__Work task__
What you return should be only the lines in the entries below between the one holding "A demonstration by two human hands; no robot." and the one holding "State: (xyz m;", ends included, with every picture left out.

__Information shown__
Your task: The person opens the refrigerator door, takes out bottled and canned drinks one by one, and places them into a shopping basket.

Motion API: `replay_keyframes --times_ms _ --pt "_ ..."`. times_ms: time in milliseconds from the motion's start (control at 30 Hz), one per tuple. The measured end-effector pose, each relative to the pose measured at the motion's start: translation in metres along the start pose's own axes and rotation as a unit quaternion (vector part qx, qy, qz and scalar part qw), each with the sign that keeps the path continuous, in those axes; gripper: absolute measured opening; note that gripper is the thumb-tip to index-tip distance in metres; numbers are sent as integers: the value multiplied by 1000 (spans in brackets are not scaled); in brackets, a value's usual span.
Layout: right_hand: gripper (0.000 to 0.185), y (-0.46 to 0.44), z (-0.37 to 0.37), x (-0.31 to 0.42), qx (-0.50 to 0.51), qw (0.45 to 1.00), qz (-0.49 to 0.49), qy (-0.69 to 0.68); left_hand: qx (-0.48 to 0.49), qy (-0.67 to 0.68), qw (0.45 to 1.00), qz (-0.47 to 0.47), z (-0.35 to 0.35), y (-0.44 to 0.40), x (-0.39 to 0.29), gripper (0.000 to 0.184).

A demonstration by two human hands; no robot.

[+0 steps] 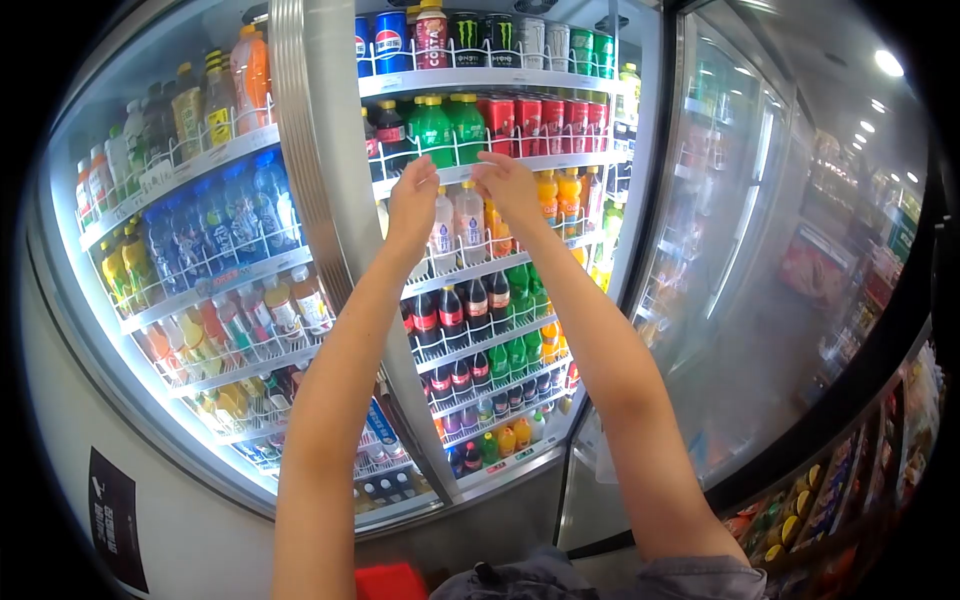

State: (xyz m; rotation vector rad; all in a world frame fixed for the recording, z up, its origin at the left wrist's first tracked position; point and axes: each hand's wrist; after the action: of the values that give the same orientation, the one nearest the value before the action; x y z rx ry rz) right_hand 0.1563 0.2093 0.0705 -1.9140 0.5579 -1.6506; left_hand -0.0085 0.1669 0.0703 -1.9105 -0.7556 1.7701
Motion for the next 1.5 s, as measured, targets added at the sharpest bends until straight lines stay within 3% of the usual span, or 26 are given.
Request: replay_keyframes --times_ms 200,400,467,533,600,667,733,800,933,1000,1167,1233,1500 --pt "40 -40 6 -28 18 999 -6 46 -45 -33 998 11 0 -49 32 43" --pt "40 -99 -11 -45 16 998 53 31 -102 -155 981 -57 -6 -98 37 46" --pt "38 -113 -17 -49 -9 977 109 183 -115 -172 977 -51 -6 -119 52 48" --pt "40 -132 -21 -58 3 976 114 188 -154 -216 961 -76 -6 -135 68 49" --pt "44 -150 -26 -70 -11 960 202 195 -155 -228 958 -75 -3 -151 80 53" --pt "50 -164 -31 -87 -4 959 221 178 -177 -268 947 -4 1 -165 91 58" --pt "54 -173 -34 -88 -22 921 234 311 -163 -278 947 4 3 -173 95 60" --pt "61 -179 -35 -92 0 935 198 295 -148 -289 946 13 6 -179 98 62" --pt "76 -182 -42 -83 7 901 216 376 -125 -274 952 44 12 -191 98 61" --pt "82 -183 -47 -81 22 892 163 422 -92 -279 953 75 14 -191 95 62" --pt "75 -176 -49 -80 22 905 160 394 -27 -320 944 74 20 -191 96 61" --pt "71 -172 -42 -79 21 904 220 367 -67 -265 961 32 19 -187 96 57" --pt "66 -152 -32 -62 -15 922 303 241 -28 -164 982 -95 7 -152 64 50"
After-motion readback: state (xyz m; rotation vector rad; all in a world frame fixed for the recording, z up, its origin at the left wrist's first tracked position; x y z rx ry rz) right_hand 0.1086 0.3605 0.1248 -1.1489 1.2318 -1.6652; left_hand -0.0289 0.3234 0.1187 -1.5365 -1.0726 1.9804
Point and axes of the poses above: each hand's wrist, its own y-axis away from the middle knuckle, its own z-axis out of the back of the hand, x = y × z, and after that the axes turned 4 degrees about y, right-handed
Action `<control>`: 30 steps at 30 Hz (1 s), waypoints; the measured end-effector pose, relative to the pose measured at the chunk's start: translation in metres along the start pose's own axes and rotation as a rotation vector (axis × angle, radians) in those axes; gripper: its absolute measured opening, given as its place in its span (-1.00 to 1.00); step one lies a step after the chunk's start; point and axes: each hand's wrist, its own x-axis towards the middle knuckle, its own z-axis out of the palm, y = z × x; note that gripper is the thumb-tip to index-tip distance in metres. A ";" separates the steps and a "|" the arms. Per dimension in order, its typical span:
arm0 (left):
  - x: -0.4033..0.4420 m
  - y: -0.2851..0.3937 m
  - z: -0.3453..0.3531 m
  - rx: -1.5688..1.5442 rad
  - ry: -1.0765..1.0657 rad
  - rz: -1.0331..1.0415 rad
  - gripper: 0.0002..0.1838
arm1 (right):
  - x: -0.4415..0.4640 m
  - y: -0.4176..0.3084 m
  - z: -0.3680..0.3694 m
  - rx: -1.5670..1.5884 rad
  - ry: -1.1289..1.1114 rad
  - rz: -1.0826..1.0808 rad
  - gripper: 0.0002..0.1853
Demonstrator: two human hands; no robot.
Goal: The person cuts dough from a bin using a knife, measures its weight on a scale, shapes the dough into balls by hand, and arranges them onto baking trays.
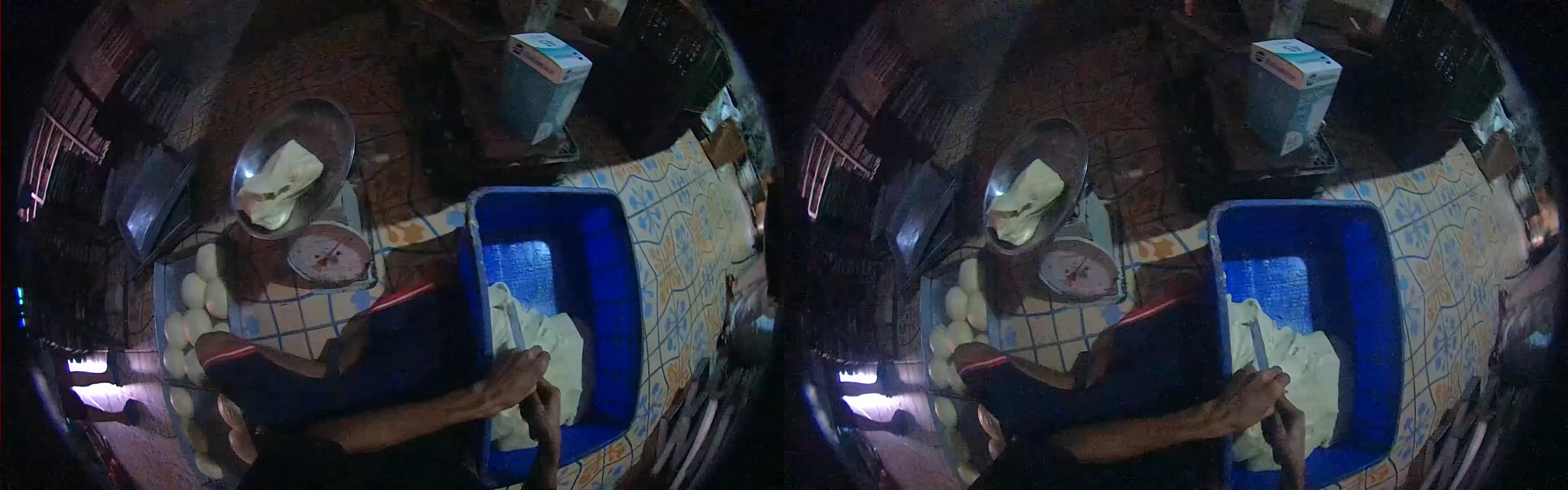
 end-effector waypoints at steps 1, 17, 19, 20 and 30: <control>-0.002 0.001 0.002 -0.161 0.051 0.010 -0.78 | -0.017 -0.015 -0.001 0.075 0.021 0.037 -0.61; -0.127 -0.156 -0.306 -0.044 0.940 0.106 -0.33 | 0.052 0.003 -0.001 -0.157 0.246 -0.286 -0.57; -0.149 -0.197 -0.319 0.025 0.976 -0.073 -0.33 | 0.078 0.026 -0.011 -0.071 0.181 -0.307 -0.55; -0.159 -0.214 -0.323 0.090 0.995 -0.239 -0.31 | 0.083 0.026 -0.007 -0.098 0.219 -0.304 -0.55; -0.236 -0.283 -0.288 0.273 1.341 -0.686 -0.36 | 0.093 0.047 -0.017 -0.354 0.412 -0.317 -0.53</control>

__Exercise response__
A demonstration by two human hands; no robot.

[+0 steps] 

State: (xyz m; rotation vector rad; all in a world frame fixed for the recording, z up, its origin at the left wrist's first tracked position; point and axes: each hand's wrist; after the action: of the values that give the same orientation, the one nearest the value before the action; x y z rx ry rz) right_hand 0.1563 0.2093 0.0705 -1.9140 0.5579 -1.6506; left_hand -0.0085 0.1669 0.0703 -1.9105 -0.7556 1.7701

No further output is needed for the exercise.